Editor's note: The brutal murder of three Xaverian sisters almost two years ago in the tiny central African country of Burundi was shocking even in an area known for violence. A belief that the violent demise of dedicated nuns deserved investigation compelled writer Claire Schaeffer-Duffy to spend hours reviewing documents, interviewing sources and later traveling to Burundi. What she found was a crime still cloaked in mystery and intrigue — yet she also discovered a missionary order's inspiring commitment to a region and its people.

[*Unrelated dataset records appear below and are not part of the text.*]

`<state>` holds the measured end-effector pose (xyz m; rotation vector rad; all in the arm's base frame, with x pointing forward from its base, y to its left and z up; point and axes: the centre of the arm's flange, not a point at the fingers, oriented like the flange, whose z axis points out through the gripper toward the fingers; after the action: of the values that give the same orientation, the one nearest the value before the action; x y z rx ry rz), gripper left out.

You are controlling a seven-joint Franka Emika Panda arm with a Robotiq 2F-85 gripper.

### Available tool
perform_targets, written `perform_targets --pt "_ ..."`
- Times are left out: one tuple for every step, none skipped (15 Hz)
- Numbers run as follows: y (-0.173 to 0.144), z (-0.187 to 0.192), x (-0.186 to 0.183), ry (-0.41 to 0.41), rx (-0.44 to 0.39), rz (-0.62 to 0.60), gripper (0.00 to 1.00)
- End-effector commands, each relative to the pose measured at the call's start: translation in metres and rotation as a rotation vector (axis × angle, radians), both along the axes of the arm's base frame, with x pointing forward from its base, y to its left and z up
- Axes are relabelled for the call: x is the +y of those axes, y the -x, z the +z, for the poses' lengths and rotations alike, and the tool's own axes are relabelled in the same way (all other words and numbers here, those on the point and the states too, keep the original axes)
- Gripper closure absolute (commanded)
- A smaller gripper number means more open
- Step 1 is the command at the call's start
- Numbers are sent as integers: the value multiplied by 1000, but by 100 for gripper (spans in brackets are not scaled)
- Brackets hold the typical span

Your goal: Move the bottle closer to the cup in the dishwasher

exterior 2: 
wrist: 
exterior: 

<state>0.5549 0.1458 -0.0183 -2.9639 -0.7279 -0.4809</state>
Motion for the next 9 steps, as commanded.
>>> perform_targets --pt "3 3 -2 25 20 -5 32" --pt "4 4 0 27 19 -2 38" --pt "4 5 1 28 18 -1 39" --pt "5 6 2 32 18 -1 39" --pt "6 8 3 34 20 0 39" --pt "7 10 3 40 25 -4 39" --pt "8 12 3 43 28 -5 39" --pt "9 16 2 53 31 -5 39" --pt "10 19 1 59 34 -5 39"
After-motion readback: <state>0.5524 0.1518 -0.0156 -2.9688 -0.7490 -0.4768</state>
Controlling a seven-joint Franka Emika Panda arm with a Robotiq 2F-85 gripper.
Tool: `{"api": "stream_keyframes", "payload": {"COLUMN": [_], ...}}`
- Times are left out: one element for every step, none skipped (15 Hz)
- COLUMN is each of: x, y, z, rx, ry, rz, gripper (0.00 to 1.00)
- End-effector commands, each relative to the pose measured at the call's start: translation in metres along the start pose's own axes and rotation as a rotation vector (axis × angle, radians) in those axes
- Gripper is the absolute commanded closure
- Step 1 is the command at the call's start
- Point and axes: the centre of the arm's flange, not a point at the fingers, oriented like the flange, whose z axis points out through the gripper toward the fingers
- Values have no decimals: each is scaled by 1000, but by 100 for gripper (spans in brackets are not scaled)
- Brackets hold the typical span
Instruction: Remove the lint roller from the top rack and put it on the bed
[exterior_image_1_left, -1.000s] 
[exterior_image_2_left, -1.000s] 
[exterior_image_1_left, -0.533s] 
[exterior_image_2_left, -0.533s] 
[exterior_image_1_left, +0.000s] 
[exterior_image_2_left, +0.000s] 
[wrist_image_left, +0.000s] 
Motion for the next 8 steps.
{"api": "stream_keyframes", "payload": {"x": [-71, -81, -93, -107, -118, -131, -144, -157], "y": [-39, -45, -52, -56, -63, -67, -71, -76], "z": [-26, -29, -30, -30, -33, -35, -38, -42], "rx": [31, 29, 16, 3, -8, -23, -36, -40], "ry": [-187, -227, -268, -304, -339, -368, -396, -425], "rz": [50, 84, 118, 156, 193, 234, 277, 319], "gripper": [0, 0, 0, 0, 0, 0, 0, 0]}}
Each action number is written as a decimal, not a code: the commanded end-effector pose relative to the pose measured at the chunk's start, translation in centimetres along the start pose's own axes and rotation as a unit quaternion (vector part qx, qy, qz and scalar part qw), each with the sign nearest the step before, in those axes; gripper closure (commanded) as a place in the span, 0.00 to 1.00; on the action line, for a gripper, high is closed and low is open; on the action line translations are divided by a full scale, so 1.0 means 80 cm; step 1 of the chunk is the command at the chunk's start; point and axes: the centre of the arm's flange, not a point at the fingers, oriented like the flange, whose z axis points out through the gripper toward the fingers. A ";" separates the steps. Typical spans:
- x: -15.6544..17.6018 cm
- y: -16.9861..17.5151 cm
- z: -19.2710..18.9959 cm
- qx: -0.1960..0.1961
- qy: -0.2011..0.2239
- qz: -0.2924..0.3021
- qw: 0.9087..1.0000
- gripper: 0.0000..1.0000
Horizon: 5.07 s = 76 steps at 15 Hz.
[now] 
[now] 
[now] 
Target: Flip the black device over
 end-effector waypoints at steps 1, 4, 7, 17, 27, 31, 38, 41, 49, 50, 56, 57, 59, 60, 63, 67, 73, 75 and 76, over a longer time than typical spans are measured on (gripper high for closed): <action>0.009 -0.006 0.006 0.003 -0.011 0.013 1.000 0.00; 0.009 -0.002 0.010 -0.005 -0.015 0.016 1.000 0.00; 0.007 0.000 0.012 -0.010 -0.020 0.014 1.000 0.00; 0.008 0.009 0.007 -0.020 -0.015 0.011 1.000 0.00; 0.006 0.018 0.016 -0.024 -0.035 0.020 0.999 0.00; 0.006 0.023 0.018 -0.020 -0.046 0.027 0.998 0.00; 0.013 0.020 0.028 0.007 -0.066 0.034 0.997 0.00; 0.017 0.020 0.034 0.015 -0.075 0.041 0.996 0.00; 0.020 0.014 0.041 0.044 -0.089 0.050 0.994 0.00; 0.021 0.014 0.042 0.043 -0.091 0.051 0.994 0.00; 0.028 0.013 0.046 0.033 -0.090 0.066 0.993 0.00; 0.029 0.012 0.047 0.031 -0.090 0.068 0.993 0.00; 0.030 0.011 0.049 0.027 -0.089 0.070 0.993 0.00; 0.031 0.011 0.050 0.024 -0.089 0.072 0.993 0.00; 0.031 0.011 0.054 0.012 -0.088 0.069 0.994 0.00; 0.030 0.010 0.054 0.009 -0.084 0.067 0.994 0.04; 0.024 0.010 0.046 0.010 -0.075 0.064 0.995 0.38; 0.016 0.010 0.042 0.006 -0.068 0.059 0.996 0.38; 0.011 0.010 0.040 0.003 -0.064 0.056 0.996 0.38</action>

The murders were exceptionally brazen. Xaverian Srs. Olga Raschietti, 83, and Lucia Pulici, 74, were killed on a Sunday afternoon inside their modest convent within a walled and guarded missionary compound in Kamenge, a bustling, impoverished district of Burundi's beleaguered capital, Bujumbura. The assailants, dressed in choir robes to deflect suspicion, had slipped into the compound hours earlier and hid, then slit the nuns' throats and bashed their heads with a stone.
Sr. Bernardetta Boggian and Fr. Mario Pulcini, regional superior of the Xaverian Fathers, found the bodies that evening, September 7, 2014. If a protocol exists for such a horror, the distraught missionaries followed it, calling the police, notifying the motherhouse in Italy, and communicating with officials who quickly came to the scene of the crime. Pulcini then urged the other sisters, who numbered five that night, not to sleep in their convent; but the women thought such caution excessive given the abundance of police on patrol outside the compound.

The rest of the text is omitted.